The lawful bases under section 24 of PDPA include consent basis, vital interest basis, contractual basis, official authority basis, legitimate interest basis, legal obligation basis, and the basis for the preparation of the historical documents and research.

In business operation, the lawful basis that is typically involved is “contracting basis”. The justification under this basis is that the contracting party need to collect personal data to perform its obligation under the contract. For example, you want to get a loan from the bank. The bank must collect your information to assure your credibility. In this instance, the bank can legally process your data on a contracting basis without the requirement of “explicit consent”. However, although the bank may not be required to obtain consent from you. But under the “transparency principle” the bank, as a data controller must inform the client about the processing of such data as imposed by section 23 under the PDPA.

Another basis which is commonly used by business operator is “legitimate interest basis”. Under this basis, the data controller could process personal data without any relationship with the data subject to protect its legitimate interest. For example, having CCTV in the public area for the safety of data controllers. This lawful basis is relatively flexible, but uncertain because the data controller must be able to prove that its legitimate interest overrides the fundamental rights of the data subject.

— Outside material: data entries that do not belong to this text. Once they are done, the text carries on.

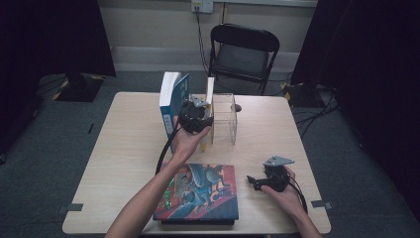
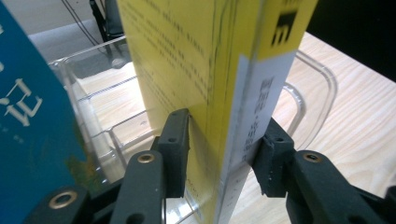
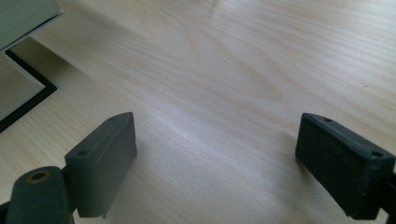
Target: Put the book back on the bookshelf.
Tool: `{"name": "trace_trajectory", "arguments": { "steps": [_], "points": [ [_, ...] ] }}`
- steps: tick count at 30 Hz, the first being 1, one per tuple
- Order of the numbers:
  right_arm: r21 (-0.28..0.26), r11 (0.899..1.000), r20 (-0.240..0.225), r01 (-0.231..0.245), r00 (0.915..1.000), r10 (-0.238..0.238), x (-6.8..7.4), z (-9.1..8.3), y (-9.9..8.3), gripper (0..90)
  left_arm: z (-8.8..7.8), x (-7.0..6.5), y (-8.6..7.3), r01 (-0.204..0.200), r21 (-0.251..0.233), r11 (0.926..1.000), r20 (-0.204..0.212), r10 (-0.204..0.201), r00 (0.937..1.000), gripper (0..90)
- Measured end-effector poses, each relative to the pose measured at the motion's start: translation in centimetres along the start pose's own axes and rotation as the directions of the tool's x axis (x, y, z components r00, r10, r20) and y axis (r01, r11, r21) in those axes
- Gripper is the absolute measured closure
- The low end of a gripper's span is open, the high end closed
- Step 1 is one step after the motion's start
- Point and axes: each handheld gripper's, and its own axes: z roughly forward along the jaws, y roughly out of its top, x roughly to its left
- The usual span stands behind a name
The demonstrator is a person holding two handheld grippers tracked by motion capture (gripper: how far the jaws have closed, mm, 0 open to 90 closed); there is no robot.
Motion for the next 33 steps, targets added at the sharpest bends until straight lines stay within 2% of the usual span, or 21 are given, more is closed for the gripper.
{"name": "trace_trajectory", "arguments": {
  "steps": [3,6,9,13,18,22,24,27,33],
  "points": [
    [0.000,1.000,0.000,0.000,1.0000,0.000,0.0,0.0,0.0,12.3,-0.2,-0.1,0.2,-0.003,-0.015,0.9999,0.017,0.003,0.9999,57.8],
    [0.000,1.000,0.000,0.000,1.0000,0.000,0.0,0.0,0.0,12.3,-0.2,-0.4,0.4,-0.029,-0.006,0.9996,0.007,0.029,0.9995,57.4],
    [0.000,1.000,0.000,0.000,1.0000,0.000,0.0,0.0,0.0,12.3,-0.2,-0.3,0.5,-0.023,-0.015,0.9996,0.026,0.024,0.9994,55.9],
    [0.000,1.000,0.000,0.000,1.0000,0.000,0.0,0.0,0.0,12.3,-0.1,-0.5,0.5,-0.043,-0.012,0.9990,0.024,0.043,0.9988,54.6],
    [0.000,1.000,0.000,0.000,1.0000,0.000,0.0,0.0,0.0,12.3,0.0,-0.7,0.9,-0.045,-0.006,0.9990,0.035,0.045,0.9984,52.7],
    [0.000,1.000,0.000,0.001,1.0000,-0.001,0.0,0.0,0.0,12.3,0.0,-1.1,1.2,-0.032,-0.009,0.9995,0.019,0.032,0.9993,50.0],
    [0.000,1.000,0.000,0.001,1.0000,-0.001,0.0,0.0,0.0,12.3,-0.1,-1.2,1.4,-0.020,-0.034,0.9992,0.038,0.021,0.9991,46.5],
    [0.000,1.000,0.000,0.001,1.0000,-0.001,0.0,0.0,0.0,12.3,-0.3,-1.1,1.6,-0.020,-0.047,0.9987,0.048,0.022,0.9986,45.6],
    [0.000,1.000,0.000,0.001,1.0000,-0.001,0.0,0.0,0.0,12.3,-0.4,-0.7,1.2,-0.016,-0.052,0.9985,0.063,0.019,0.9978,44.0]
  ]
}}
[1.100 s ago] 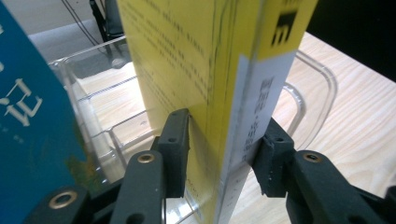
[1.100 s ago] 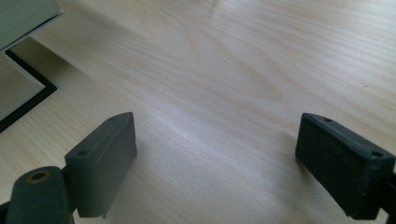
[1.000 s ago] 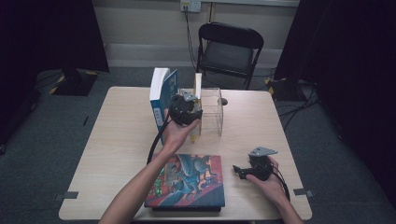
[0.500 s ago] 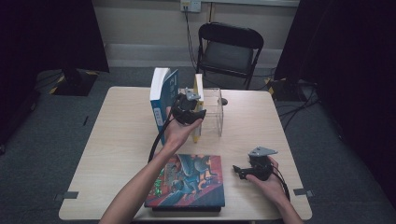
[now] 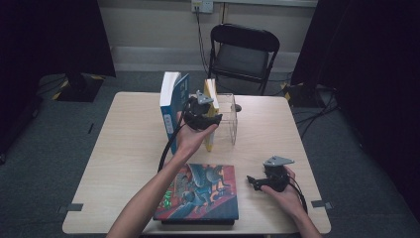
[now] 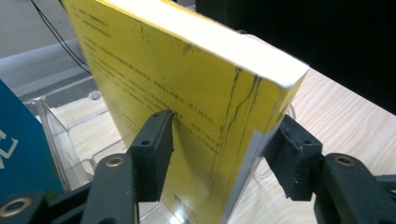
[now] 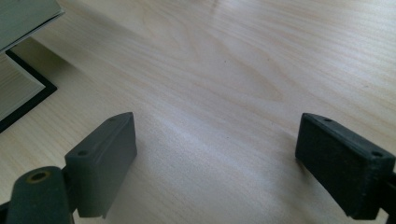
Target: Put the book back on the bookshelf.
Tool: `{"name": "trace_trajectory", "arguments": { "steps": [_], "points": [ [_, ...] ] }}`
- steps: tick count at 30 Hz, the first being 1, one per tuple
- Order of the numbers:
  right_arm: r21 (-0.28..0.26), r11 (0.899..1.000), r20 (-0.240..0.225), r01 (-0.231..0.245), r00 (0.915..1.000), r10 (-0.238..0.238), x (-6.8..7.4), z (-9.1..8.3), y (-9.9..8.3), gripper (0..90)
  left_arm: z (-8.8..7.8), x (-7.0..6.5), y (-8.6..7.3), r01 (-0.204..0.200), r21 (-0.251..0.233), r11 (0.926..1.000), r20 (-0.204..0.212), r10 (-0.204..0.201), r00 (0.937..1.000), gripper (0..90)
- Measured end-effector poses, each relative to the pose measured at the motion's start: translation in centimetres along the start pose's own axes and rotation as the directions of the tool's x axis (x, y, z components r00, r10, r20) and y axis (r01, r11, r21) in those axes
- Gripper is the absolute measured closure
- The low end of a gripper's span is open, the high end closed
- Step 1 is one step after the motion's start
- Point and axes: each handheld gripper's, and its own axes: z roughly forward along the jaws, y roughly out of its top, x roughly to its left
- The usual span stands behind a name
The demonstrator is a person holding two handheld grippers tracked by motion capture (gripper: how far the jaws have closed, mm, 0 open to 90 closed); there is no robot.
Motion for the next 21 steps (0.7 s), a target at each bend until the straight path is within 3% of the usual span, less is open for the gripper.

However, the above basis is not applicable for processing some specific data which is considered as sensitive data under section 26 of PDPA, such as the data about racial, ethnic origin, political opinions, religious, sexual behavior, criminal records, health data, genetic data, biometric data. If you process those data, “explicit consent” is always required, except your purpose falls within the scope of the exception under section 26 such as to prevent a danger to the data subject’s life where the data subject is incapable to give consent.

How to prepare your organization for PDPA?

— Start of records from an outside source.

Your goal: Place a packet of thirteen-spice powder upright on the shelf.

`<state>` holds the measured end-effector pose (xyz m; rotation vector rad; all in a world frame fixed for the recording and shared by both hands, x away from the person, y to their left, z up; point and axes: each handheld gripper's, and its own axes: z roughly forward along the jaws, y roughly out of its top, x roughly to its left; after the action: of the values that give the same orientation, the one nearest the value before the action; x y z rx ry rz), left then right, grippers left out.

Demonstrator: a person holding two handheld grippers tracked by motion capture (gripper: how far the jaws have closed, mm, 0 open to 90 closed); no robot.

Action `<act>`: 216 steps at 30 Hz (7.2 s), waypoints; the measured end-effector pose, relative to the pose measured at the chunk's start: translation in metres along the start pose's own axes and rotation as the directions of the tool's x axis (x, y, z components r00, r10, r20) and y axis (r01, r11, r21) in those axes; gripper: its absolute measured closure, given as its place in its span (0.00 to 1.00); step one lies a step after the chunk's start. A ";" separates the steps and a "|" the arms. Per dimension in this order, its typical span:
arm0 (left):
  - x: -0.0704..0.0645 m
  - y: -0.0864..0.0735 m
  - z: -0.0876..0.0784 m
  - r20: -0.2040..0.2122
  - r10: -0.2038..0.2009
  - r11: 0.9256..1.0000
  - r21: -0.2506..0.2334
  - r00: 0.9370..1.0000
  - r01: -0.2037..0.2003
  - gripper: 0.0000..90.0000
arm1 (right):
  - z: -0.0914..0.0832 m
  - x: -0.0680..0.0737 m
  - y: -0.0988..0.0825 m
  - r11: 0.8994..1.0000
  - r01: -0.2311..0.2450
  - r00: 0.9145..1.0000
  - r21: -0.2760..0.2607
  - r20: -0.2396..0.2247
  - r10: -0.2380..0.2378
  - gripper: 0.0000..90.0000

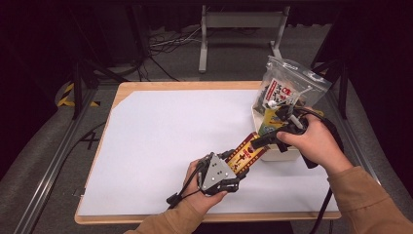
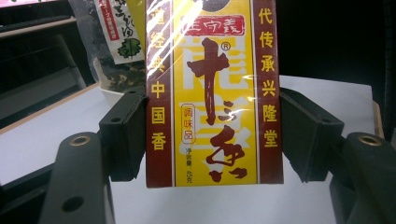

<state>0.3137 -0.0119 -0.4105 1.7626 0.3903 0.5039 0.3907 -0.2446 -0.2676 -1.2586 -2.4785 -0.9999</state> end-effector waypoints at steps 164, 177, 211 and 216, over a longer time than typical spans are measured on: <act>0.113 -0.022 -0.138 -0.205 -0.209 0.948 0.197 0.956 0.249 0.27 | -0.010 -0.055 -0.004 0.530 0.698 0.562 0.482 0.089 -0.822 0.73; 0.113 -0.022 -0.137 -0.205 -0.213 0.947 0.197 0.955 0.254 0.27 | -0.011 -0.053 -0.004 0.519 0.708 0.542 0.479 0.105 -0.834 0.73; 0.109 -0.036 -0.179 -0.241 -0.234 0.945 0.173 0.942 0.279 0.19 | -0.052 -0.017 -0.068 0.727 0.681 0.706 -0.089 0.347 -0.618 0.40; 0.110 -0.041 -0.184 -0.250 -0.248 0.942 0.163 0.936 0.293 0.18 | -0.057 -0.024 -0.090 0.748 0.643 0.742 -0.166 0.380 -0.553 0.40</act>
<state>0.3102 0.2057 -0.3982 1.8091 0.8597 0.4792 0.3293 -0.3339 -0.2786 -0.6811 -3.1944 -1.4489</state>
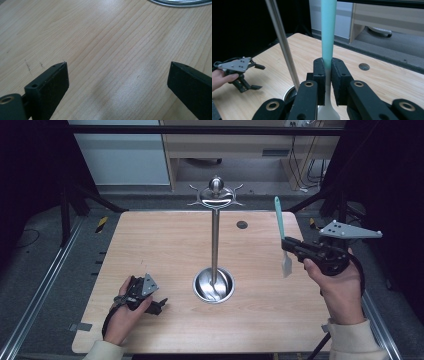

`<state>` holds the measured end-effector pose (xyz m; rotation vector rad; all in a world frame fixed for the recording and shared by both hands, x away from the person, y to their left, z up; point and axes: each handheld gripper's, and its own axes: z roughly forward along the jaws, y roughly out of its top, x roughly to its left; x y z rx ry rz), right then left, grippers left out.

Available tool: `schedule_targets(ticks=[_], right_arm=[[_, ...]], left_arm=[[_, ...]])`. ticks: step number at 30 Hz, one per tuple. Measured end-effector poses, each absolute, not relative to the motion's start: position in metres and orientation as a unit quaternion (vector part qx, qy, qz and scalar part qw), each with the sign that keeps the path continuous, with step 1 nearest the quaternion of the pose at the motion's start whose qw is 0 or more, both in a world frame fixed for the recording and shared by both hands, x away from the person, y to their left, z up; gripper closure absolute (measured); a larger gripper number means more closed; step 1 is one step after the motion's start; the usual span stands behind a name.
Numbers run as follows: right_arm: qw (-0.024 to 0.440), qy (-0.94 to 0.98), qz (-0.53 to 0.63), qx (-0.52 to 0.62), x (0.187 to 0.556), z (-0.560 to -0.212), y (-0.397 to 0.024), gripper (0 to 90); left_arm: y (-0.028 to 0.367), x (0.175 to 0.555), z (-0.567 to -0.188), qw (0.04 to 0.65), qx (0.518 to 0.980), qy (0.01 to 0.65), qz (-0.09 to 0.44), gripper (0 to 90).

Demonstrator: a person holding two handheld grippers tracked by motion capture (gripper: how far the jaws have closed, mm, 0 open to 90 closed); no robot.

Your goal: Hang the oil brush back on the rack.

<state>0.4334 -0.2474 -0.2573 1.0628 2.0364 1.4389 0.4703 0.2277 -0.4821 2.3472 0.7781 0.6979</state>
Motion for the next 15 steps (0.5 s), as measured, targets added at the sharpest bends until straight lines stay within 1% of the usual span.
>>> schedule_targets(ticks=[15], right_arm=[[0.208, 0.735, 0.542, 0.350, 0.427, -0.256, -0.226, 82.4]], left_arm=[[0.228, 0.470, -0.482, 0.283, 0.876, 0.291, 0.262, 3.4]])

Under PDPA, the data controller and data processor need to implement sufficiently technical and organizational measures to maintain the security and privacy of personal data processed. For example, having an effective IT system, training the staff who is responsible for the processing of personal data. However, to have suitable measures for your organization you need to check what is the personal data that you may collect from your client or employee in your organization. Also, you need to review whether that information is necessary to retain. You should collect only the data that necessary for you. If that data is necessary, the next step you should do is to review that how that information will be processed, how it is retained in your company, the system to protect that data is safe enough. How long you will keep it, is it still necessary for your purpose. Will you disclose that data to any third party. Besides, if your organization processes a large scale of sensitive information, you will be required to appoint the DPO.